Task description:
Gather each line containing the string "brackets" from these entries.

Segment Start: Data for review

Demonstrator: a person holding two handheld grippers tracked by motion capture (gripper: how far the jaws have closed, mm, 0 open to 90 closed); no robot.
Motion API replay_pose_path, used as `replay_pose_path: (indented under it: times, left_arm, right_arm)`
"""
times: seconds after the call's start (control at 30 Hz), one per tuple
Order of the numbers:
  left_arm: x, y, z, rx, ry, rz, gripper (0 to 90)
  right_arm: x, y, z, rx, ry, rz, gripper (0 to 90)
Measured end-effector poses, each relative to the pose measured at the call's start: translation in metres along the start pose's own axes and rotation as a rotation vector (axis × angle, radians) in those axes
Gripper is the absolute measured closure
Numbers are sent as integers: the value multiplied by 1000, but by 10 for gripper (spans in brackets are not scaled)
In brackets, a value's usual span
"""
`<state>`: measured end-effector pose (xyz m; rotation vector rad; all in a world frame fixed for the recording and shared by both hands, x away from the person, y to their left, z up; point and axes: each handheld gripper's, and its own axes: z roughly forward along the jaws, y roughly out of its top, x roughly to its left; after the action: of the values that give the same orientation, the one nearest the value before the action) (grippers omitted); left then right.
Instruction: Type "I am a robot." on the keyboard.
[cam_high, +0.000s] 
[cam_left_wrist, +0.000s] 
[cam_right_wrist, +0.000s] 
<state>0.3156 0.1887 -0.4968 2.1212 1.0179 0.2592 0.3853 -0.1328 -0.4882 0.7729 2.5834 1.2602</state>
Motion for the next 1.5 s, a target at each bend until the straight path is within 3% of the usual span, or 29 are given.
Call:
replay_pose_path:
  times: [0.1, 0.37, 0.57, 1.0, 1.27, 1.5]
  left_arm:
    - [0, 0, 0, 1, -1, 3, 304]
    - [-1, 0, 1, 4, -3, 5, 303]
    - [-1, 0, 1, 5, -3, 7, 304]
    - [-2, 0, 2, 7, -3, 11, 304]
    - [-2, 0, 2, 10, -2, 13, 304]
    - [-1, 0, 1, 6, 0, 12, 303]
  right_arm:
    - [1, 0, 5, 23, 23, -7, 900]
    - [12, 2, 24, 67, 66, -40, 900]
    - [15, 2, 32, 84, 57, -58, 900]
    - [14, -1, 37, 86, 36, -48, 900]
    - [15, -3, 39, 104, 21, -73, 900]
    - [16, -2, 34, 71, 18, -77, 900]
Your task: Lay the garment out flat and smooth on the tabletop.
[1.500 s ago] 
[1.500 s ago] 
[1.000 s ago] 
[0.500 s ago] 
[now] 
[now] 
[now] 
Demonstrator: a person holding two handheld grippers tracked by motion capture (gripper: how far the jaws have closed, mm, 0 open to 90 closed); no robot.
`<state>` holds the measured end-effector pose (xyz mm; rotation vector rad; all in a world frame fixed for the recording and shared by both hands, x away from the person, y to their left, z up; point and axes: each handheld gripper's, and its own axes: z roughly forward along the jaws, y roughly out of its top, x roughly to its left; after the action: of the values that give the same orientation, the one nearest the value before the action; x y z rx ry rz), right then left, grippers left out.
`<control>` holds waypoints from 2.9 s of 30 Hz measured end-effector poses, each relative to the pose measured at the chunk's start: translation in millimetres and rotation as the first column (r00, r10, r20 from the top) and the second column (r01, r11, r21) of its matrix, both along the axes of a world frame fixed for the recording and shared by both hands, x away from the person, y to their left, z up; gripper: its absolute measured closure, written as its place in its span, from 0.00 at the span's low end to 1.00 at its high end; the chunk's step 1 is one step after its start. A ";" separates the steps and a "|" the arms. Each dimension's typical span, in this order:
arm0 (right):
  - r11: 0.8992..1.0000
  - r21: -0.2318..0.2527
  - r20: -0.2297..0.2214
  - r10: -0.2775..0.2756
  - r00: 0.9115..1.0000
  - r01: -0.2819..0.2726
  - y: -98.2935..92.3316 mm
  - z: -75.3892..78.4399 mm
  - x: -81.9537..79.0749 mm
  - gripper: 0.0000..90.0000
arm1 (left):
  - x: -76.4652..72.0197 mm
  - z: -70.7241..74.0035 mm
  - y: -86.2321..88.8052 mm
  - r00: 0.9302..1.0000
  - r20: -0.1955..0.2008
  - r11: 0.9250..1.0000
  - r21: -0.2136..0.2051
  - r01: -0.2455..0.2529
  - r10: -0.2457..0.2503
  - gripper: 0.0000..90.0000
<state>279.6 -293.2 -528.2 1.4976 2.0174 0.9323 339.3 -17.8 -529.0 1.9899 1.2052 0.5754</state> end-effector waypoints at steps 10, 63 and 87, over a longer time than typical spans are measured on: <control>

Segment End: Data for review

Exercise answer:
Numbers are sent as integers: the value multiplied by 1000, but by 10 for gripper (spans in brackets are not scaled)
In brackets, a value's usual span

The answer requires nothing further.